İki eski dosta bakmıştı adam. Yuvarlak kocaman masanın etrafına dizilen sandalyelerde, yerini almıştı her bir Ulu. Bütün Ulu'ların arkasında ayakta dikilen veliahtı duruyordu.

 

 

 

 

Kocaman salon, göksel bir görkemle doldurulmuştu. Yüksek tavanları, gökyüzünün sonsuzluğunu hatırlatırken, ışık huzmeleri içeriye doluşuyordu. Yuvarlak masa, birleşmenin ve uyumun sembolüdür. Yedi takım elbiseli adam, bilgelik ve güçle dolu, tanrı'nın iradesini yansıtan figürlerin her biri gibi duruyordu. Onların duruşunda, tanrı'nın lütfu ve özgüveniyle birleşmiş bir güç vardı. Adam gözünün değdiği herkesin otorite ve gücünü hissediyordu.

 

 

 

 

Burada kimse kimseden üstün değildi lakin buradaki herkes, dışardakilerden üstündü.

 

 

 

 

Salonun her köşesi, sanatın bambaşka bir eseri gibi parlıyordu. Avangart detaylar, toplantı salonunun yaratıcılığının ifade ediyordu. Cam duvarlar, dışarıdaki dünyanın güzelliklerini içeriye taşırken, duvarlardaki resimler zarafetin büyüklüğünü yansıtmaktaydı.

 

 

 

Masa bu kez oldukça büyük bir sorunu çözmek için toplanmıştı. Arzem Soykamer o büyük sorunun ta kendisiydi.

 

 

 

 

Oldukça güçlüydü adam. Kendini ve beraberindeki herkesi yıllarca gizleyebilecek kadar güçlüydü. Gücünün kaynağı nerden geliyordu bilinmezdi. Şimdilik bilinmezdi. Kendisi en son iki yıl önce ortaya çıkmıştı. Bütün planlarını alt üst edip, kızı da beraberinde alarak gitmişti. Adamın öfkesi bunaydı. Onu alıp gitmesineydi. Oysa ki ona seçim hakkı sunulmuştu. Nişanlısını seçmek yerine kızı seçebilirdi. Yapmamıştı. Kendisine göre haklı sebebleri vardı. Sanılanın aksine bu sebepler hiçbir zaman Melisa'ya olan aşkından ötürü olmamıştı.

 

 

 

 

"Sence başka çıkış yolu kaldı mı Dündar?"

 

 

 

 

Rest çekmişti Arzem Soykamer herkese. Ulular hayatlarında belki de ilk defa bir şeye mecbur bırakılmıştı. Yapmak zorunda kalmışlardı. Arzem'in bu gece herkesin gözünün içine içine soktuğu rahatlığı bundan kaynaklanıyordu.
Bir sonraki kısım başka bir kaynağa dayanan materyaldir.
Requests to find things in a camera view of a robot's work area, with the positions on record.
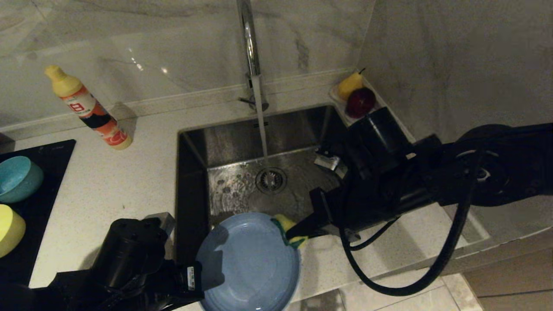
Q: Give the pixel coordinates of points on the yellow bowl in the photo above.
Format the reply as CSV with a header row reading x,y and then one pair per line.
x,y
11,231

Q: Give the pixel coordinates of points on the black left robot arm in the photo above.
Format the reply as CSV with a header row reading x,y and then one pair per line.
x,y
121,255

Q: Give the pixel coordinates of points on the orange label dish soap bottle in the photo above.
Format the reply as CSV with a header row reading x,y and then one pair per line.
x,y
93,112

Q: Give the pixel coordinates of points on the chrome faucet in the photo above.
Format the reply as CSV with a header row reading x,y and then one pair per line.
x,y
250,43

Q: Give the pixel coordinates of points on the round metal drain strainer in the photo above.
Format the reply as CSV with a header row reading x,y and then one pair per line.
x,y
276,183

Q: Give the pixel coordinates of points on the grey blue plate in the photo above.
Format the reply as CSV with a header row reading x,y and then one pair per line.
x,y
259,268

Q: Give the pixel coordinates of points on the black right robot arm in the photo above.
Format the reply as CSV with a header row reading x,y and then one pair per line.
x,y
380,134

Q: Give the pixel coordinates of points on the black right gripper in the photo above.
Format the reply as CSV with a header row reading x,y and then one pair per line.
x,y
358,207

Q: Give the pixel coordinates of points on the black glass cooktop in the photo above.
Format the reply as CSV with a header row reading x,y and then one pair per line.
x,y
43,207

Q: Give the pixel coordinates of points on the teal bowl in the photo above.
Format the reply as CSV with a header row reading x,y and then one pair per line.
x,y
17,179

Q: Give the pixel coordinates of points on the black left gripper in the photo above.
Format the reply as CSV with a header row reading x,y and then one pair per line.
x,y
173,285

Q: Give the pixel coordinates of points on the running water stream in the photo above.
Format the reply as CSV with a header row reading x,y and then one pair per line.
x,y
260,125

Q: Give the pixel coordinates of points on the small white dish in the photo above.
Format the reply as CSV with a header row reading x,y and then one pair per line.
x,y
335,93

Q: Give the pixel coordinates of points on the yellow green sponge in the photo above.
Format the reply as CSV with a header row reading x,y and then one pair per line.
x,y
283,221

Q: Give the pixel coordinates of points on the dark red apple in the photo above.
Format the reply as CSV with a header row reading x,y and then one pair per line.
x,y
360,101

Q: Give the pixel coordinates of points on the stainless steel sink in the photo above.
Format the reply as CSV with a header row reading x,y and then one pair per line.
x,y
233,138

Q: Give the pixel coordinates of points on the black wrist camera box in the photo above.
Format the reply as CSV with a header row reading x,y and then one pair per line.
x,y
166,224
330,162

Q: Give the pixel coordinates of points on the yellow pear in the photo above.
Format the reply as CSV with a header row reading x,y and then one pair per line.
x,y
349,84
Onun elinde tuttuğu bütün o belgeler, dosyalar, bilgisayarlar hepsi onların; elini, kolunu bağlıyordu. Yılların emeği ellerinden kayıp gitmişti. Kamer Sandığı Ulu ve Veliaht yapılanmasının güvencesiydi. Temelde bütün Dünya yapılanmayı bu sebeple dokunulmaz kılmıştı. En fakir ülkeden en güçlü ülkeye kadar tüm ülkeler kendi çıkarlarını gözetirdi. Bu çıkarlar doğrultusunda hareket ederlerdi. Ve bazen öyle çıkar düşkünü olurlardı ki yapmamaları gereken şeyleri düşkünlükleri yüzünden yaparlardı.

 

 

 

 

Sonuç itibariyle çıkar elde etmek için gizli kapaklı işler çevirmeyen tek ülke dahi yoktu. Ulular, veliahtlara onca ağır eğitimi bu yüzden verirlerdi. Bilirlerdi ülkelerin çıkar düşkünlüğünü. Veliahtlar hayatları boyunca birçok göreve çıkmıştı. Birçok kez sahada görev yapmışlardı. Kılık değiştirmiş, Dünya'da ayak basmadık hiçbir ülke bırakmamışlardı. Gittikleri her yerin gizli tuttuğu sırlarını almış, çalmış ve daha sonrasında o ülkeleri bu sırları diğer ülkelere ifşalamakla tehdit etmişlerdi. Ülkeler, bunun olmasını istemediği için mecburen anlaşmaya uyarak, Ulular tarafından belirlenen miktarlarda silahları yine onların belirledikleri tarihlerde satın almışlardı. Servetine servet katan yapılanma, böylece yenilmez olmuştu.

 

 

 

 

Şimdilerde bütün güvenceleri yok olmuştu. Arzem Soykamer onca uğraşı tek gecede çalıp, kayıplara karışmıştı. Geçen iki yıl içinde herkes tetikte olmak zorunda bırakılmıştı. Arzem Soykamer her an tüm Dünya ülkelerine, ellerinde onları tehdit edilecekleri belgeler olmadığını söyleyebilir, bütün Dünya'yı üzerlerine salabilirdi. Yapmamıştı Arzem. Sadece iki yılın sonunda bir gün Arzem tarafından kendilerine toplantı istediği haberi gelmişti. Bir amacı olduğu böylece ortaya çıkmıştı. Oysa ki ondan daha ilk haber geldiğinde Ulu olmak isteyeceğini çok iyi biliyordu adam.

 

 

 

 

"Burada bulunan hiçbir ortağımın sana boyun eğeceğini sanmıyorum. Gönül rahatlığıyla söyleyebilirim ki Ulu olman mümkün değil." Dündar Aksel oldukça öfkeliydi. O kız içindi aslında onun da öfkesi. Başka şartlarda kıza Dünya'ya nasıl geldiğini kendisi söylemek isterdi. Arzem ona göre, kıza karşı çok acımasız davranmıştı.

 

 

 

 

"Öldürürler. Bunu biliyorsunuz değil mi? Siz ve arkanızda duran oğullarınızdan bahsetmiyorum. Ailenizden bahsediyorum. Dünya sizden nefret ediyor. Eğer bu konuda hemfikirsek, senelerdir onlara yaşattığınız zulümleri kolay kolay sineye çekmeyecekleri konusunda da hemfikir olmalıyız."

 

 

 

 

Amcasını zerre sevmezdi Arem. Ancak eğri oturup doğru konuşmak lazımdı. Arzem Soykamer sonuna kadar haklıydı. Dünya onlardan nefret ediyordu. Bu nefret kendi soyadlarını taşıyan herkesin ölümüne neden olacak kadar riskliydi.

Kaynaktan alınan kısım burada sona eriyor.